KNOW ALL PERSONS BY THESE PRESENTS, that each person whose signature appears below constitutes and appoints Mr. Yimin Cai as his or her true and lawful attorney-in-fact and agent, with full power to act alone, with full powers of substitution and resubstitution, for him or her and in his or her name, place and stead, in any and all capacities, to sign any and all amendments (including post-effective amendments) to this registration statement, and to file the same, with all exhibits thereto and other documents in connection therewith, with the Commission, granting unto said attorney-in-fact and agent full power and authority to do and perform each and every act and thing requisite and necessary to be done in connection therewith, as fully for all intents and purposes as he or she might or could do in person, hereby ratifying and confirming all that said attorney-in-fact and agent, or his substitute or resubstitute, may lawfully do or cause to be done by virtue hereof.

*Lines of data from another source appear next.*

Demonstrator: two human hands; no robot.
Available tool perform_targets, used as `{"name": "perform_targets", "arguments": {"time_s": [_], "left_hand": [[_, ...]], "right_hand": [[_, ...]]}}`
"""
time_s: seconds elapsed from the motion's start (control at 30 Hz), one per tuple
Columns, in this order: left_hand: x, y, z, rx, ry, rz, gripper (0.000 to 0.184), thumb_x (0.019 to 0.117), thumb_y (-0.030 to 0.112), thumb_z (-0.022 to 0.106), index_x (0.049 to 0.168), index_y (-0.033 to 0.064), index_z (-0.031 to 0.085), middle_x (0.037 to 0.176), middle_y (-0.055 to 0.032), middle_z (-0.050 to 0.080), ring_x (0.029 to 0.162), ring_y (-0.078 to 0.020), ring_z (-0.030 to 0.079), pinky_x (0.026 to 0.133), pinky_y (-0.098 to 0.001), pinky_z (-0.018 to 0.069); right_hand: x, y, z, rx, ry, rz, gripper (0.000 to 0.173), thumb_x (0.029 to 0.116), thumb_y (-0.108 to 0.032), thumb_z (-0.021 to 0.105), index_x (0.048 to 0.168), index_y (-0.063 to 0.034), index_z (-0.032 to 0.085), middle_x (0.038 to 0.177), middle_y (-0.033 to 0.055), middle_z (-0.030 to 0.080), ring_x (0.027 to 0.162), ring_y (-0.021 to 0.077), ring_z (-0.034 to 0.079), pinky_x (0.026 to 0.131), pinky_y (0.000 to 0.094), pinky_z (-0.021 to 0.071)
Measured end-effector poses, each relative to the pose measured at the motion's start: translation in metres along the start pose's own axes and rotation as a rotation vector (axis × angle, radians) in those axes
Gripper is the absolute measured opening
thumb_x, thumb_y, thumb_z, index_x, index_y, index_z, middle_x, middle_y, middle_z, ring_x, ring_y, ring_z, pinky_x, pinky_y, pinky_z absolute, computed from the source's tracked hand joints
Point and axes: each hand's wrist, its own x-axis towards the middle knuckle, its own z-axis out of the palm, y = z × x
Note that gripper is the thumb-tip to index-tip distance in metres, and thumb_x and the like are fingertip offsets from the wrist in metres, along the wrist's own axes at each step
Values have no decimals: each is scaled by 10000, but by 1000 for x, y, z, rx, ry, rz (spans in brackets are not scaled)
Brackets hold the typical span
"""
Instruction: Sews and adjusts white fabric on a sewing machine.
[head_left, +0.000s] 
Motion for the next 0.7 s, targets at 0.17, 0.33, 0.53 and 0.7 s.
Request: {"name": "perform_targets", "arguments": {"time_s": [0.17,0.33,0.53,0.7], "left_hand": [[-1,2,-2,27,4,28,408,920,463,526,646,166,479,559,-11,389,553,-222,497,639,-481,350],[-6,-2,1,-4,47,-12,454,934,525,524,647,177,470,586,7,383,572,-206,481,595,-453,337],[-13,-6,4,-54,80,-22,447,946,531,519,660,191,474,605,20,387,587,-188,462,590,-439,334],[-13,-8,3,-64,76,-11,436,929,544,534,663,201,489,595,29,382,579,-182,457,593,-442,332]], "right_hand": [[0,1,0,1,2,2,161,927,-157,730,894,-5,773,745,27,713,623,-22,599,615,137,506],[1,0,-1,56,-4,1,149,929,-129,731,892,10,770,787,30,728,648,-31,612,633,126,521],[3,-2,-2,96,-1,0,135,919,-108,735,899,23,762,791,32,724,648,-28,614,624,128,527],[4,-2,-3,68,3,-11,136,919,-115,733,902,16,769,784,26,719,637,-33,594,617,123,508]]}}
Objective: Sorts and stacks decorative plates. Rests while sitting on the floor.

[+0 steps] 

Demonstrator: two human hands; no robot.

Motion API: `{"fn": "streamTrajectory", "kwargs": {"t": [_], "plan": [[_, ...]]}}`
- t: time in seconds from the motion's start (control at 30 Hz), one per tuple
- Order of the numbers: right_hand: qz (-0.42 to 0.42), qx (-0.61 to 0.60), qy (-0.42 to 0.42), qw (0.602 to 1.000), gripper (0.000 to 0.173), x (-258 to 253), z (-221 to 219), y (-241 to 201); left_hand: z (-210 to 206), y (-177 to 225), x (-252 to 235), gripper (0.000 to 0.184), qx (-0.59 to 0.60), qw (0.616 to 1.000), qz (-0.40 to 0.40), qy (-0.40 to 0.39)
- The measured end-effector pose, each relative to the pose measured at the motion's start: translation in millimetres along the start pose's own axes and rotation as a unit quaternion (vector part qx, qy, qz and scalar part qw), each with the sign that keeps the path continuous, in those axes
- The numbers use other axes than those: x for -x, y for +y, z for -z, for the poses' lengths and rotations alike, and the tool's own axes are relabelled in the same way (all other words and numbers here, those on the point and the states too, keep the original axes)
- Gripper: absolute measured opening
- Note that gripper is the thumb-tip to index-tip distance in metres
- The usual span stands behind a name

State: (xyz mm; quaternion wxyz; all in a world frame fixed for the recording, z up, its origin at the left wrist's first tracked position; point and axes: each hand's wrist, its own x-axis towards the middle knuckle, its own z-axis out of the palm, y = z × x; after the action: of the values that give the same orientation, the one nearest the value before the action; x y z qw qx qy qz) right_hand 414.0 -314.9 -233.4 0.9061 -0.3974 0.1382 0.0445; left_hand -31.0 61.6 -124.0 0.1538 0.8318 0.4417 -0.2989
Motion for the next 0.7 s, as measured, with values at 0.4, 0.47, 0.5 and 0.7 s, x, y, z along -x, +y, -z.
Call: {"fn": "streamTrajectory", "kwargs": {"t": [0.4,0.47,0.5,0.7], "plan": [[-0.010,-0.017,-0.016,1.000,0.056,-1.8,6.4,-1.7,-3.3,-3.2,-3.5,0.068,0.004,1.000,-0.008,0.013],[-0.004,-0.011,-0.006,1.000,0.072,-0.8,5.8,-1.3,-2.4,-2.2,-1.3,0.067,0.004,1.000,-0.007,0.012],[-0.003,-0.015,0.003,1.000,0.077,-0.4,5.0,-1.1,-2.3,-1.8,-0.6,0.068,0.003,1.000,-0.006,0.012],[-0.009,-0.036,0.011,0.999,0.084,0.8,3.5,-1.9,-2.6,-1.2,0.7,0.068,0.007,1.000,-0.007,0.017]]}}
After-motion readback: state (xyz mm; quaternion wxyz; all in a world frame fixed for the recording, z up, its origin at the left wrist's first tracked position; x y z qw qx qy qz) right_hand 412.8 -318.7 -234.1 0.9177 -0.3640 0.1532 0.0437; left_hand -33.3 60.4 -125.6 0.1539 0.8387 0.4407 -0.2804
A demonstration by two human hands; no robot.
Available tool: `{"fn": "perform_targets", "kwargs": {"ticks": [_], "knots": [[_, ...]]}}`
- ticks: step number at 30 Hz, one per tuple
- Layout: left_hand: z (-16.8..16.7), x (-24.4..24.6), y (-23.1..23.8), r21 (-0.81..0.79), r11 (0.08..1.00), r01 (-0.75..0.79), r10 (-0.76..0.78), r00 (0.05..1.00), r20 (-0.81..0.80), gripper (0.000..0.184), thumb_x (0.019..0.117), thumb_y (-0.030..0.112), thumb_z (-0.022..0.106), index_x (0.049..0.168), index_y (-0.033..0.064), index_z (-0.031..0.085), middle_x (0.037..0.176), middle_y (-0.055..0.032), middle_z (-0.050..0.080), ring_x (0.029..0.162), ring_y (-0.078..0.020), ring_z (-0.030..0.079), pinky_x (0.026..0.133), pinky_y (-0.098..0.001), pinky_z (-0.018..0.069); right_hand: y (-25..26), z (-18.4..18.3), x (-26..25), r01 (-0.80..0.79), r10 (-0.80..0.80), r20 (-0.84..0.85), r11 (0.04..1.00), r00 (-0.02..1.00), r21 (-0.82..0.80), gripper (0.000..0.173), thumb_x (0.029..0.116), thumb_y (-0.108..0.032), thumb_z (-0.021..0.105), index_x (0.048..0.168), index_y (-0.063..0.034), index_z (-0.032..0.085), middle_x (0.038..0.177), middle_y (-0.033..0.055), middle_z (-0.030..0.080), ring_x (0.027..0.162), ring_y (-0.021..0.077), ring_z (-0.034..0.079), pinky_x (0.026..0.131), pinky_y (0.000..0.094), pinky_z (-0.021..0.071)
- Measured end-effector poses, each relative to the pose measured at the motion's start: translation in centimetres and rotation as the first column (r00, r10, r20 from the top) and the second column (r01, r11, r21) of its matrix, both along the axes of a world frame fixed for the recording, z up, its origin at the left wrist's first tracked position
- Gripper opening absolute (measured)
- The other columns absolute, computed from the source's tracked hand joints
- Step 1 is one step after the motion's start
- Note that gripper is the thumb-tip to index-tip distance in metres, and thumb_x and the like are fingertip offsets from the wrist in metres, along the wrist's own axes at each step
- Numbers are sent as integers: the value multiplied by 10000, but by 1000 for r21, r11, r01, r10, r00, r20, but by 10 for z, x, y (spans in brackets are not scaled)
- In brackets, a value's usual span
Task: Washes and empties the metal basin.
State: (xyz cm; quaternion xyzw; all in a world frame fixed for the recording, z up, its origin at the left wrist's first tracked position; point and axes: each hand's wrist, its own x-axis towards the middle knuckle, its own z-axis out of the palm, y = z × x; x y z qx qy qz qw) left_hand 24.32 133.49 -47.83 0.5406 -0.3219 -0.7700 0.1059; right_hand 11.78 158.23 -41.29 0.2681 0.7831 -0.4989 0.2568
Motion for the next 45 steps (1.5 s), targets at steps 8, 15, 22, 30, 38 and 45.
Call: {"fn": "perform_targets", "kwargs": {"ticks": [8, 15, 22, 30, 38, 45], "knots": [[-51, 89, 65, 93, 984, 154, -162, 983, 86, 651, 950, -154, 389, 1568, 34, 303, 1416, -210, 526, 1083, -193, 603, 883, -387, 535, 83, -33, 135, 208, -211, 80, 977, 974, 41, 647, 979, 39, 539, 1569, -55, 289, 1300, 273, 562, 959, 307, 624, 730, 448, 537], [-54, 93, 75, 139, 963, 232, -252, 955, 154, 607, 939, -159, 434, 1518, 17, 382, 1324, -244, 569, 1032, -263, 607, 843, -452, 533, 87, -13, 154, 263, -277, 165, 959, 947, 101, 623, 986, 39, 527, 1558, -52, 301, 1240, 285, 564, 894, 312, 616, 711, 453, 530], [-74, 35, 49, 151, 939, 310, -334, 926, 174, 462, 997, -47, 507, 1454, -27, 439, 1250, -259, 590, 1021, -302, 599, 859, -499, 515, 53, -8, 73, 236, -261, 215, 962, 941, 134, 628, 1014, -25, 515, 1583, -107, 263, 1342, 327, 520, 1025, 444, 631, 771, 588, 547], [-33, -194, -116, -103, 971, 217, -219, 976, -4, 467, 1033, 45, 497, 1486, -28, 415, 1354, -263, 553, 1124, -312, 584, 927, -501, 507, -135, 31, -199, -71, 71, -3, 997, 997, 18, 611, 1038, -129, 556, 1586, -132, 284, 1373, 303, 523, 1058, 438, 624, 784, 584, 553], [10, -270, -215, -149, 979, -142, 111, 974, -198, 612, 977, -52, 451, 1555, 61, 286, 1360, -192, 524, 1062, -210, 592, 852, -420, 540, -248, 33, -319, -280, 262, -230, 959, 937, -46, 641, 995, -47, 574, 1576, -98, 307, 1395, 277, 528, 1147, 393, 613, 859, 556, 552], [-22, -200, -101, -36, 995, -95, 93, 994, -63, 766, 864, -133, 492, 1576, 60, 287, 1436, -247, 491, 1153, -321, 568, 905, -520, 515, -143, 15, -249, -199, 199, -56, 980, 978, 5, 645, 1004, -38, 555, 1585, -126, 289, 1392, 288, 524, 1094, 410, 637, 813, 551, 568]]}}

Pursuant to the requirements of the Securities Act of 1933, as amended, this registration statement has been signed by the following persons in the capacities indicated on May 4, 2026.

Name Title
/s/ Yimin Cai Chief Executive Officer and Director
Yimin Cai (Principal Executive Officer)
/s/ Ling Yan Chief Financial Officer and Director
Ling Yan (Principal Accounting and Financial Officer)
/s/ Feng Xie Chairman of Board of Directors
Feng Xie
/s/ Xi Yan Chief Technology Officer and Director
Xi Yan

SIGNATURE OF AUTHORIZED REPRESENTATIVE IN THE UNITED STATES

Pursuant to the Securities Act of 1933, the undersigned, the duly authorized representative in the United States of Gamehaus Holdings Inc. has signed this registration statement or amendment thereto in New York, New York on May 4, 2026.

COGENCY GLOBAL INC.
Authorized U.S. Representative
By: /s/ Colleen A. De Vries
Name: Colleen A. De Vries
Title: Senior Vice President on behalf of Cogency Global Inc.